On 22/11/15 14:17, François-Paul Servant wrote:
Andy,
I improved my test (running on the same file): several runs, RDFFormats
variations… Results and code below (SSD disk, otherwise 5 years old mac
powerbook)
Main fact remains: JSON-LD serialization is slow (~10 times slower than
turtle). But people want JSON-LD. I think I’ll have a look at javascript to
convert turtle to JSON-LD in the browser.
Do they really want idiomatic JSON and JSON-LD? i.e. JSON-LD that looks
like, and can be used as, JSON? An RDF model output to JSON-LD is not
very JSON-ish (depends on the RDF shape)
To get the more natural JSON aspect, I've had some success with a simple
pipeline of SPARQL SELECT to JSON-LD (this is not CONSTRUCT as JSON-LD).
SELECT ?var1 ?var2 ?var3 .... {
?x :property1 ?var1 ;
:property2 ?var2 ;
:property3 ?var3 ;
...
}
and then output something like:
{ @context { ... }
"@id" : "request-id" ,
"documentation_api" : "http://URL-of-API-documentation" ,
"documentation_data" : "http://URL-of-data-documentation" ,
"data" : {
"property1" : value-of-var1 ,
"property2" : value-of-var2 ,
"property3" : value-of-var3
}
}
which is a bit of metadata about the request and the data from the query.
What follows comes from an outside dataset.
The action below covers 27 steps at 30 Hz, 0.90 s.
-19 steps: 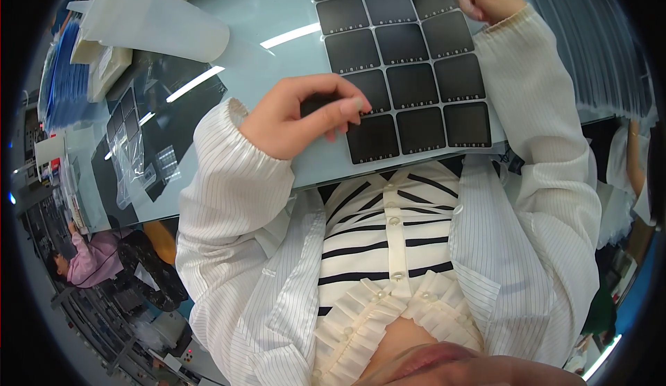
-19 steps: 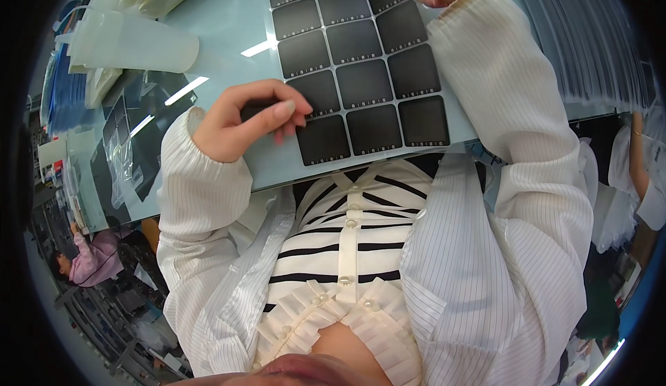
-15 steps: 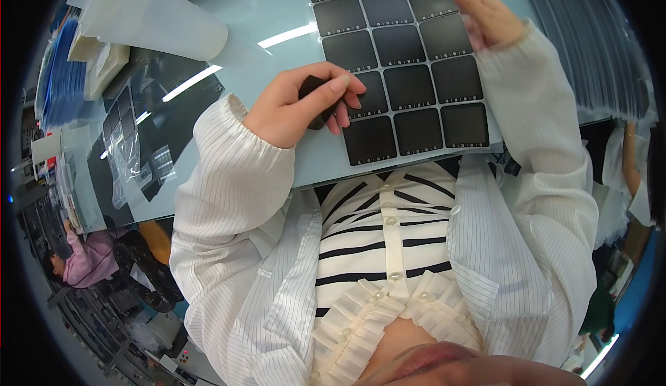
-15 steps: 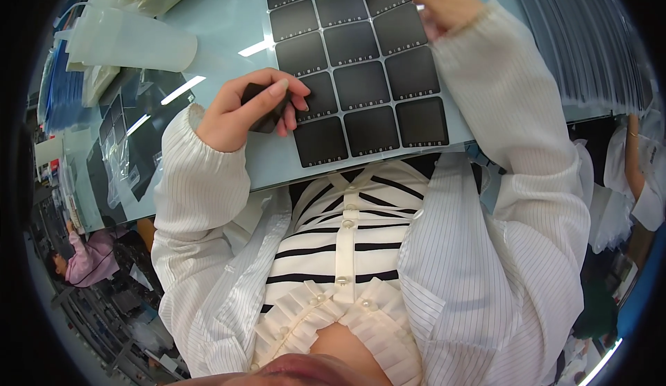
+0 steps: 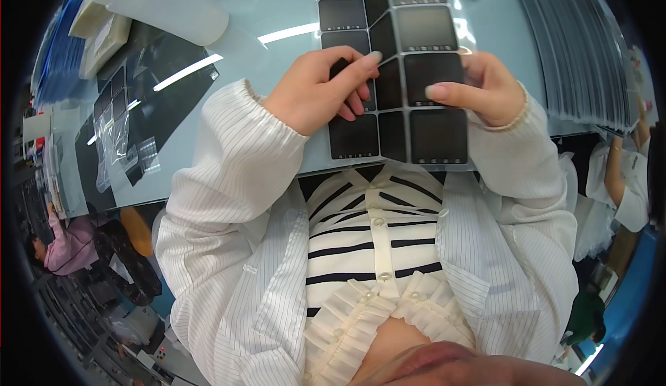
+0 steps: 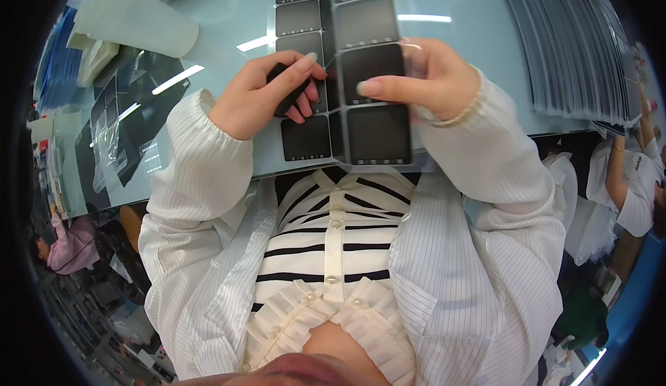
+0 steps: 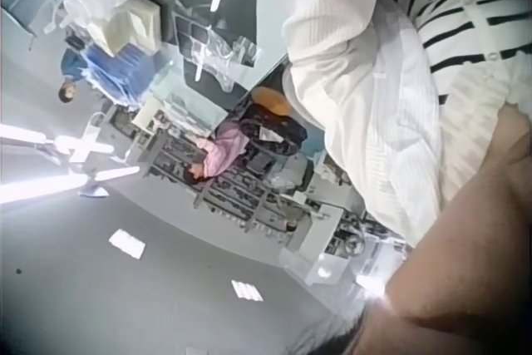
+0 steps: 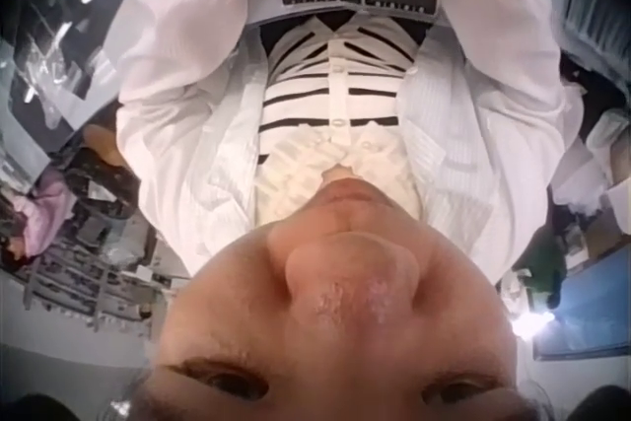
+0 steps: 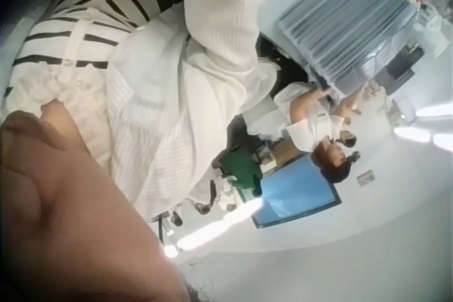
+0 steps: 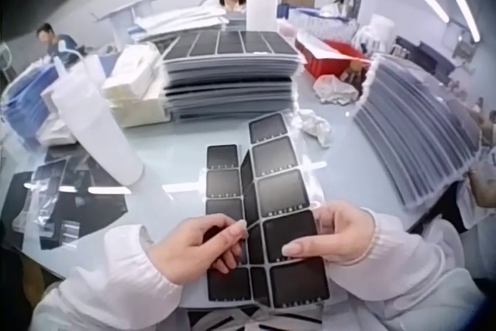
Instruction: Inspecting grid-like industrial components, cleaning them with a solution, and packaging them into plastic bags.
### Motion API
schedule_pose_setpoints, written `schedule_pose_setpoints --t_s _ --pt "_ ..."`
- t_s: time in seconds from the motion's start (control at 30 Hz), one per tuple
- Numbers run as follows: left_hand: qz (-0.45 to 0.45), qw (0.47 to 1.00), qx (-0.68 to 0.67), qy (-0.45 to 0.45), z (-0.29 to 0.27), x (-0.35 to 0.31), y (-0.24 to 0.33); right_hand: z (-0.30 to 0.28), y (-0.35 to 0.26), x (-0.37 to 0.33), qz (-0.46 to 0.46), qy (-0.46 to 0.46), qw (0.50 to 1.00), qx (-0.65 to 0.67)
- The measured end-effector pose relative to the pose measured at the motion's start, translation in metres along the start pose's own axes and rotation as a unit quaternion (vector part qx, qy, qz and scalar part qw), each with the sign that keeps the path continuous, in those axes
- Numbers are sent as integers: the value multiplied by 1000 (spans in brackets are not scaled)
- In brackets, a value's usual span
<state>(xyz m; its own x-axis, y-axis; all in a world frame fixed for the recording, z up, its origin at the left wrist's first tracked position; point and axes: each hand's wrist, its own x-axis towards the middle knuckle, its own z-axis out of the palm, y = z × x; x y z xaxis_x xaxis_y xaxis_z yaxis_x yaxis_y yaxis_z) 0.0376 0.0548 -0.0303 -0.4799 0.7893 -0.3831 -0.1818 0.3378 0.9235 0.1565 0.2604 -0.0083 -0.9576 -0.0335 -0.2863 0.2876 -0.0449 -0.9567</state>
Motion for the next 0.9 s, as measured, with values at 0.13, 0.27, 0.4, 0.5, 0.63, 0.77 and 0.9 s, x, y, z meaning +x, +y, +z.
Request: schedule_pose_setpoints --t_s 0.13,0.27,0.4,0.5,0.63,0.77,0.9 --pt "0 1000 -13 8 -1 2 -1 15 13 25 6 -65 997 33" --pt "69 997 13 -6 -5 2 -9 28 15 29 22 -50 998 23" --pt "34 999 6 -8 -2 0 -1 24 24 28 -20 -48 998 34" --pt "15 1000 7 0 1 3 -3 13 26 24 2 -39 999 5" --pt "-16 1000 20 7 3 3 3 -1 27 9 32 -21 999 -16" --pt "0 1000 -28 -9 -4 3 -11 -41 33 -20 56 12 998 -35" --pt "-2 1000 -12 -11 -6 -1 -5 -32 34 -38 142 80 987 8"
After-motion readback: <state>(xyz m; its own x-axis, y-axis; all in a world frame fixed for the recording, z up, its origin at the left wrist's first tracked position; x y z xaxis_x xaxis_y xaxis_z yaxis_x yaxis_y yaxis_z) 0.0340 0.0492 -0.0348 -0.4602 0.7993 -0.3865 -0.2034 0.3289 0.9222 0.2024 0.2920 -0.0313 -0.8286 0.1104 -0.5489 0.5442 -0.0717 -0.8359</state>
It's more JSON-like and the details of syntax are more controlled which
is in keeping with JSON. It's predictable so JSON access by path can
be used.
c.f. XML and RDF/XML
> // warm it up
> System.out.println("*** WARM-UP ***");
> for (RDFFormat format : formats) {
> doIt(m, format, 1);
> }
May not make a difference here but a warm-up of one is not enough to get
all the overheads accounted for. It will have caused class loading, a
significant cost, but not caused all the JIT work to have been done.
For predictability, writing to a null output stream (or to /dev/null)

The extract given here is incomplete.